I'm not going to say my lackadaisacal walking around town trying to only focus on external stimuli as that, or putting a bit of food to the side, is any more or less magickal or beneficial than a number of alternate methods. I'm satisfied with my methods, and haven't been convinced another set it more functional, so I stick with what I stick with. However, I like that there are people in the world who can dedicate themselves in a way that requires daily honoring of this deity or nightly recognition of aspect X. As a non-academic who has to work with lots of academics regularly, I really appreciate the work it takes to manage a course of study or perpetual not-for-grade/promotion research and analyses that isn't entirely dilettantish.
 
 
brother george
20:48 / 04.06.07
I don't agree with this. I know several people who I'd consider to be very "successful" at both

Oh I`m sorry. I was pointing to people that dropped entirely their occult work while favoring their career, by the false assumption that most of their problems could be solved with more money. We all work occult practices through our everyday lives.

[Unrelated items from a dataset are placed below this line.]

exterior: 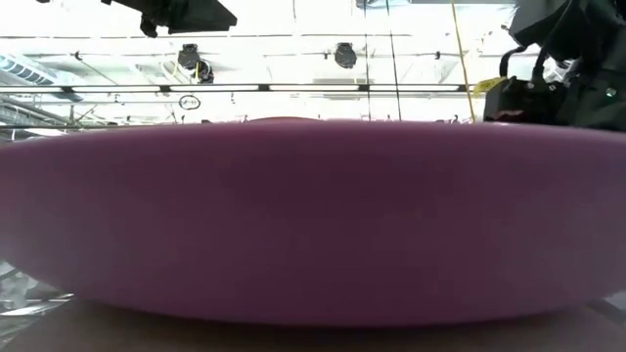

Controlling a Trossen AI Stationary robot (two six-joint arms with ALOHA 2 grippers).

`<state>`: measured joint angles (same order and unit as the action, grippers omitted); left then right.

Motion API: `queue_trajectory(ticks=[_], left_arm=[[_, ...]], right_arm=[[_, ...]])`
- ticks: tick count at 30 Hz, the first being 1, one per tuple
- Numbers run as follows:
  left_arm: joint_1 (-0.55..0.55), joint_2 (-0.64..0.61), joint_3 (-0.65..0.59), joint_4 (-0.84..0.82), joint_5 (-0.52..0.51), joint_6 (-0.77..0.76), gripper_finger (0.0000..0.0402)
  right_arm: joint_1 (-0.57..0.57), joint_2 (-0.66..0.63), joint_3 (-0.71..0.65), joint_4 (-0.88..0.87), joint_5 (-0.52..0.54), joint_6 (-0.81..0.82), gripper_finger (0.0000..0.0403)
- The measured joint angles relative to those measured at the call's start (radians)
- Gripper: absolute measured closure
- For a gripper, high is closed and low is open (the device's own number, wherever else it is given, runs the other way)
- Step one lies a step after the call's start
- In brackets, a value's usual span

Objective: Place and stack plates onto a shelf
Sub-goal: Stack the pink plate on top of the orange plate on the shelf

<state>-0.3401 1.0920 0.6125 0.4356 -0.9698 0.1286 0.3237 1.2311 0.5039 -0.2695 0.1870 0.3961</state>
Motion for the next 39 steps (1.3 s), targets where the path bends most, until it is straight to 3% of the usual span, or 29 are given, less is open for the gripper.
queue_trajectory(ticks=[8, 15, 20, 26, 31, 39], left_arm=[[0.015, 0.0, 0.0, -0.129, 0.0, -0.123, 0.0284], [0.048, 0.0, 0.0, -0.171, -0.001, -0.194, 0.0284], [0.059, 0.003, 0.0, -0.173, 0.0, -0.228, 0.0284], [0.08, 0.018, 0.0, -0.138, 0.0, -0.201, 0.0284], [0.086, 0.019, 0.0, -0.12, 0.001, -0.172, 0.0284], [0.083, 0.019, 0.0, -0.072, 0.001, -0.1, 0.0284]], right_arm=[[0.001, 0.001, 0.159, 0.011, 0.011, -0.182, 0.0402], [-0.03, 0.001, 0.345, 0.014, 0.221, -0.458, 0.0402], [-0.118, 0.007, 0.471, 0.03, 0.361, -0.666, 0.0402], [-0.299, 0.122, 0.616, 0.105, 0.347, -0.82, 0.0402], [-0.415, 0.3, 0.763, 0.113, 0.209, -0.909, 0.0403], [-0.516, 0.534, 0.897, 0.204, 0.242, -1.023, 0.0403]])
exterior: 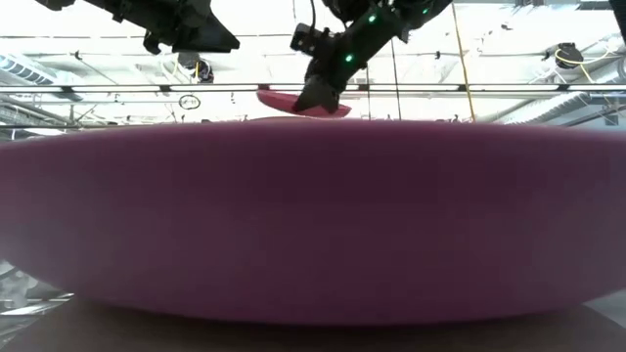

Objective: Place and stack plates onto a shelf
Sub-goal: Stack the pink plate on top of the orange plate on the shelf

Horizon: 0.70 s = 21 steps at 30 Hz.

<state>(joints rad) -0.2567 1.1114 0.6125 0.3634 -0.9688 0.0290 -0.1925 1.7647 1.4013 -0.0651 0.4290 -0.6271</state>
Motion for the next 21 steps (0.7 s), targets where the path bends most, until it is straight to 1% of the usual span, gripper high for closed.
queue_trajectory(ticks=[3, 7, 14, 21], left_arm=[[-0.002, 0.0, 0.0, 0.0, 0.0, 0.011, 0.0284], [0.006, 0.0, 0.0, 0.006, 0.002, 0.026, 0.0284], [0.01, 0.0, 0.0, 0.009, 0.002, 0.026, 0.0284], [0.01, 0.0, 0.0, 0.008, 0.002, 0.026, 0.0284]], right_arm=[[-0.011, 0.014, 0.003, 0.033, 0.02, 0.033, 0.0403], [-0.018, 0.014, 0.004, 0.047, 0.009, 0.044, 0.0398], [-0.021, 0.015, 0.004, 0.062, -0.096, 0.046, 0.0347], [-0.018, 0.009, 0.004, 0.062, -0.089, 0.058, 0.0303]])
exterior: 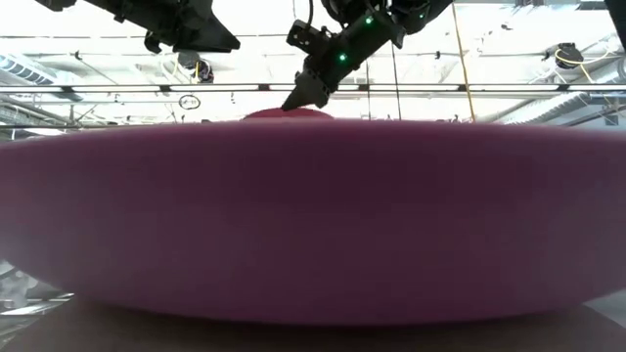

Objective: Place and stack plates onto a shelf
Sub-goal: Stack the pink plate on top of the orange plate on the shelf, then stack the purple plate on top of the pink plate on the shelf

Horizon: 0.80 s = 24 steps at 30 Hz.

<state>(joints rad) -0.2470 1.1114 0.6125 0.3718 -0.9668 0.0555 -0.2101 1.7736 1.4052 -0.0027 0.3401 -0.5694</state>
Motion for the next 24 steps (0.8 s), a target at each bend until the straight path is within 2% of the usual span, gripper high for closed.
queue_trajectory(ticks=[5, 8, 12, 19, 22, 24], left_arm=[[0.0, 0.0, 0.0, 0.0, 0.0, -0.005, 0.0284], [-0.003, 0.0, 0.0, 0.0, 0.003, -0.025, 0.0284], [-0.004, 0.0, 0.0, -0.001, 0.084, -0.08, 0.0284], [-0.003, 0.0, 0.0, -0.002, 0.304, -0.122, 0.0284], [-0.002, 0.0, 0.0, -0.004, 0.386, -0.156, 0.0284], [-0.002, 0.001, 0.0, -0.01, 0.424, -0.178, 0.0284]], right_arm=[[0.015, -0.04, 0.0, 0.088, -0.003, -0.001, 0.029], [0.024, -0.074, 0.0, 0.082, -0.003, 0.005, 0.0291], [0.057, -0.154, -0.002, 0.021, -0.009, 0.037, 0.0299], [0.158, -0.34, -0.046, -0.171, -0.259, 0.215, 0.032], [0.207, -0.421, -0.147, -0.178, -0.354, 0.268, 0.0327], [0.242, -0.467, -0.254, -0.159, -0.372, 0.27, 0.033]])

I also believe that your occult work is what supports you, not your job, or your career, or the money earned. It is your productive esoteric life.
 
 
EvskiG
21:04 / 04.06.07
Several times over the years people on this board have compared magical practice to practice of a musical instrument.

The comparison raises all sorts of interesting questions:

If you're just learning to play the guitar, should you do basic exercises over and over again, pick up the instrument and learn as you go, or a little (or lot) of both?

Should an experienced guitarist still practice basic exercises, or should he or she expect to get all of his or her practice through playing?

Should you learn the compositions of the masters, write your own songs, or simply noodle around and jam with others? Is there something to be said for each?

If you simply want to make beautiful music, once you know the basics do you need to practice at all?
 
 
Sibelian 2.0
21:49 / 04.06.07
Well, I don't know about that comparison, I play guitar, piano and bass and have played clarinet and different approaches have worked differently for different instruments.

However, I do think you've written down the learning, "compositions of the masters, write your own songs or just jam" thing in order, most useful first. Jamming by itself with no education leads to annoying rubbish. Writing your own songs almost always yields writing the same song as someone else's but not as good, unless you're a genius or very naturally talented.

I'm not sure these things are true for magic, though. Music is to be played for and heard by other people, magic doesn't necessarily have to be done for anyone other than the practitioner, and I think this difference affects things. If you're writing a song that only you will ever listen to it can sound however you like and if you think it's beautiful, it is. I don't know if that's true of magic.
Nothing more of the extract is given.